Lexical vs Value spaces and class hierarchies

Below is a brief outline of an ontology for "Typed Data Literals"
which is meant to provide the basis for the definition of URV 
schemes, and an RDF schema (partially incomplete) which defines 
an XML Schema URV scheme in terms of that ontology.
 
It addresses the distinction between value space and lexical
space, as well as lexical space versus canonical lexical space,
and allows for defining mappings between data type classes
in terms of either value space, lexical space, or both.

---

Here's the ontology "schema" (only has comments so far ;-)

<?xml version="1.0"?>

<!DOCTYPE uridef [
  <!ENTITY rdf    "http://www.w3.org/1999/02/22-rdf-syntax-ns#">
  <!ENTITY rdfs   "http://www.w3.org/2000/01/rdf-schema#">
  <!ENTITY lit    "voc://nokia.com/lit-1.0/">
]>

<rdf:RDF
   xmlns:rdf  ="&rdf;"
   xmlns:rdfs ="&rdfs;"
   xmlns:lit  ="&lit;"
>

<!-- Ontology for Typed Data Literals:

lit:mapsTo

   An RDF Class (other than a TDL type) which every TDL
   for this TDL type corresponds to, for both the value space
   and lexical space.
   Is subPropertyOf lit:correspondsTo.

lit:correspondsTo

   An RDF Class representing a value space which every TDL for
   this TDL type is a member, but which may not conform to
   its lexical space.
   Is subPropertyOf lit:approximateTo.

lit:approximateTo

   An RDF Class representing a value space which the TDL for
   this TDL type is a member, but which may not conform to
   its lexical space and may differ in precision such that
   conversion may result in a loss of information.

lit:conformsTo

   An informative string identifying a standard to which the
   TDL type conforms, both the value space and lexical space,
   if and as specified.

lit:subTypeOf

   A TDL type which is superordinate to this TDL type such
   that every TDL for this type is a valid TDL of the
   superordinate type, both in value space and lexical space.

lit:pattern

   A pattern which matches a lexical form for a TDL of this type.

lit:xpattern

   A pattern which matches a lexical form for a TDL not of this type.

- - -

The set of patterns defined for a TDL type constitute an OR'd set
of options, any single pattern may match. The set of xpatterns defined
for a TDL type constitute an AND'd set of exclusions, none of which
may match. Patterns are applied prior to xpatterns for a given TDL type.

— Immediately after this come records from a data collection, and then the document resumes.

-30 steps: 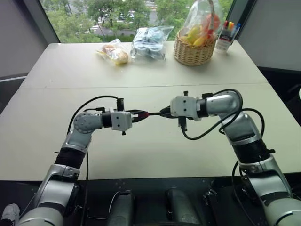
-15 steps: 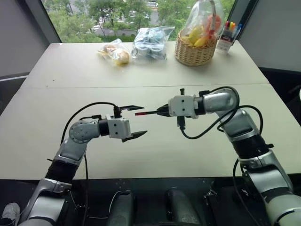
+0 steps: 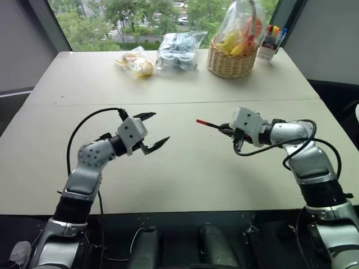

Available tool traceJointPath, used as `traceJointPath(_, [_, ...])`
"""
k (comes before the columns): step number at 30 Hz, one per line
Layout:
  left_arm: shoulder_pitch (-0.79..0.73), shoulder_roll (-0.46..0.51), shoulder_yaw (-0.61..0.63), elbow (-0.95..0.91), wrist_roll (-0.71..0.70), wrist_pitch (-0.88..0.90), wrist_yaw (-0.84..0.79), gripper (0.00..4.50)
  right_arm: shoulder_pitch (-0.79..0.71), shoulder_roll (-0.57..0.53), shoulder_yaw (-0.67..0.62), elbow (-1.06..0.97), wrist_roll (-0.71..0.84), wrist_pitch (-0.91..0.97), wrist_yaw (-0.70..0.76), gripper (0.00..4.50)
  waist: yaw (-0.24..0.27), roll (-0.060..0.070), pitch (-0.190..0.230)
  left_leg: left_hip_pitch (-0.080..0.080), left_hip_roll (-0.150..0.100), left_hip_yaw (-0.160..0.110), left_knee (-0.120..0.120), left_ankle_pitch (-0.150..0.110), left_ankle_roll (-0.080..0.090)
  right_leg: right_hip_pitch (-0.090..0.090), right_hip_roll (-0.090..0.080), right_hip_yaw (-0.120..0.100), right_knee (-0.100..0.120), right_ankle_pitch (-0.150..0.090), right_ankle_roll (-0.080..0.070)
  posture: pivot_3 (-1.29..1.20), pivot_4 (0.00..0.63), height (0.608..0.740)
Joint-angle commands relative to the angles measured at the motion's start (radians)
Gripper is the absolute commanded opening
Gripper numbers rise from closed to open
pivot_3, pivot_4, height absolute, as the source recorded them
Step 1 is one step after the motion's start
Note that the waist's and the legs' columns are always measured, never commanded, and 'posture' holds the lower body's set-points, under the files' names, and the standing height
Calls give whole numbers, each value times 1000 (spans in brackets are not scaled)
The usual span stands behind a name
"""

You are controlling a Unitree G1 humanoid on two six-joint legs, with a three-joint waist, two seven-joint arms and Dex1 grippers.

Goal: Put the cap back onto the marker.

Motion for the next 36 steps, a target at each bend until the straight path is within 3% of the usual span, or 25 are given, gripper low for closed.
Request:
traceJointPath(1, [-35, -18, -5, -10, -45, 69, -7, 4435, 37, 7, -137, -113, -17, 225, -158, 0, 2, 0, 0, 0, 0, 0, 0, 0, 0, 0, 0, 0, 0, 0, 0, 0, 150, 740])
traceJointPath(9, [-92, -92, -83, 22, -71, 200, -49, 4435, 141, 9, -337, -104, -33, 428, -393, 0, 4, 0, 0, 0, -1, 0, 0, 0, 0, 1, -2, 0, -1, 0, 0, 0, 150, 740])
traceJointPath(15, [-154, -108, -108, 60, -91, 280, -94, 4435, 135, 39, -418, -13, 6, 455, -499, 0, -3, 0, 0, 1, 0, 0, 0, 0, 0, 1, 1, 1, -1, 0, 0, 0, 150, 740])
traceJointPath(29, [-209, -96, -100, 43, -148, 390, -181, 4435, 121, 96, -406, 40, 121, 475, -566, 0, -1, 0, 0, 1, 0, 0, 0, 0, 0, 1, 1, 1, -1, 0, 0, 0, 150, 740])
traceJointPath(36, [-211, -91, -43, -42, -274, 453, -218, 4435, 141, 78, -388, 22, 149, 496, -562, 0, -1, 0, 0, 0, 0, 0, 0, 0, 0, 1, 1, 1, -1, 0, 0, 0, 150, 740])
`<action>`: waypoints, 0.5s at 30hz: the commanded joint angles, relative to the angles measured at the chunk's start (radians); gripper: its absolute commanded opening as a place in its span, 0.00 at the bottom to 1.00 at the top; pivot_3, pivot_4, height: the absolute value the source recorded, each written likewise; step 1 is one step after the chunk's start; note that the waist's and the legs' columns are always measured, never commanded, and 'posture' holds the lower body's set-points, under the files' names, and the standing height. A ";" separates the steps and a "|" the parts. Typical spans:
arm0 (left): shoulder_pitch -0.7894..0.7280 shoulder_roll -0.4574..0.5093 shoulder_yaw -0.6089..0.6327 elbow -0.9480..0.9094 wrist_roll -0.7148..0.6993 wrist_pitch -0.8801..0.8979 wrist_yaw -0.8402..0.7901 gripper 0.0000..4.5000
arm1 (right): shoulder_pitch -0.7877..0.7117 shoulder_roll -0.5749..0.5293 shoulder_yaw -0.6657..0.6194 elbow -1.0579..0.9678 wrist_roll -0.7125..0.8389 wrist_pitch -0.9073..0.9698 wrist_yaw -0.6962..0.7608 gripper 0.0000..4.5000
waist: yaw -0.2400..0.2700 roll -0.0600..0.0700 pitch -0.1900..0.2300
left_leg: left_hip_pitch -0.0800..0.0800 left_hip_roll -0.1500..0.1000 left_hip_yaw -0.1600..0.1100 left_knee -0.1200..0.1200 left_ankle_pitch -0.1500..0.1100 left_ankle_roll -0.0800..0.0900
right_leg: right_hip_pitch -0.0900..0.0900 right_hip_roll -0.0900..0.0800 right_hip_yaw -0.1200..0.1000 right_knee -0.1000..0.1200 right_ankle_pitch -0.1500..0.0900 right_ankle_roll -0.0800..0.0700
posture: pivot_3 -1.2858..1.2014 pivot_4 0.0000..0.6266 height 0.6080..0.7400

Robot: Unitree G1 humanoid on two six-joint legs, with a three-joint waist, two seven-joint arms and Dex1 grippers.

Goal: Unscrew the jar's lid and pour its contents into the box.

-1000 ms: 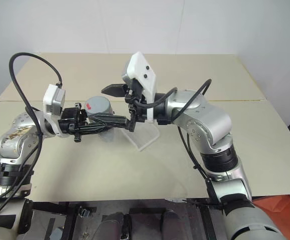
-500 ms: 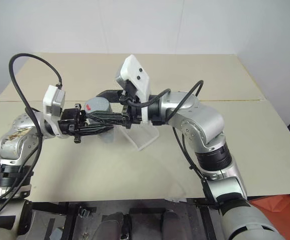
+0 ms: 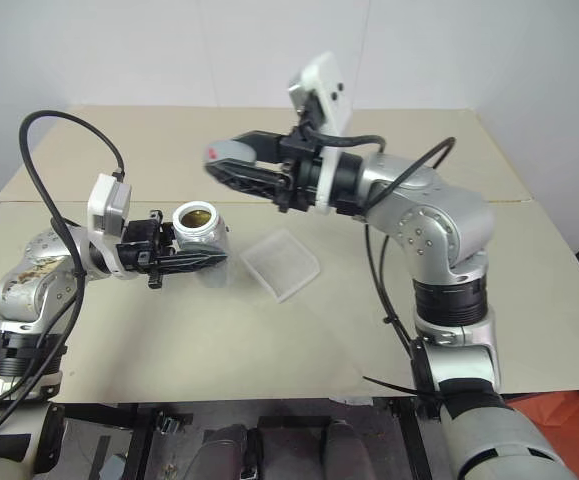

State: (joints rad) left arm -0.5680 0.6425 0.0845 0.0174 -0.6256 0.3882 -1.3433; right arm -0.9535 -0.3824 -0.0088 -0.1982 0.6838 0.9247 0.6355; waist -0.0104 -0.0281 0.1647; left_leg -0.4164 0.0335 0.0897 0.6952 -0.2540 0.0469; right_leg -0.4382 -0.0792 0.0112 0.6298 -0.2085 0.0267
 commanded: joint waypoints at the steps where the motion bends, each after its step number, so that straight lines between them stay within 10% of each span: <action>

If a given TDL type is a subTypeOf one or more other TDL types, the
patterns and xpatterns defined are complementary to the patterns defined
for the superTypes, such that, validation of a lexical form must be
done from furthest ancestor to locally defined TDL type, and if failure
ocurrs at any stage, the value is invalid. This permits subtypes to
define their lexical spaces in terms of supertypes by restriction (adding
only xpatterns) and also ensures that all lexical forms of a TDL type
conform to the lexical space defined for all superordinate TDL types.
If there is multiple inheritance, then validation must be done for every
path from each furthest ancestor to the local TDL type.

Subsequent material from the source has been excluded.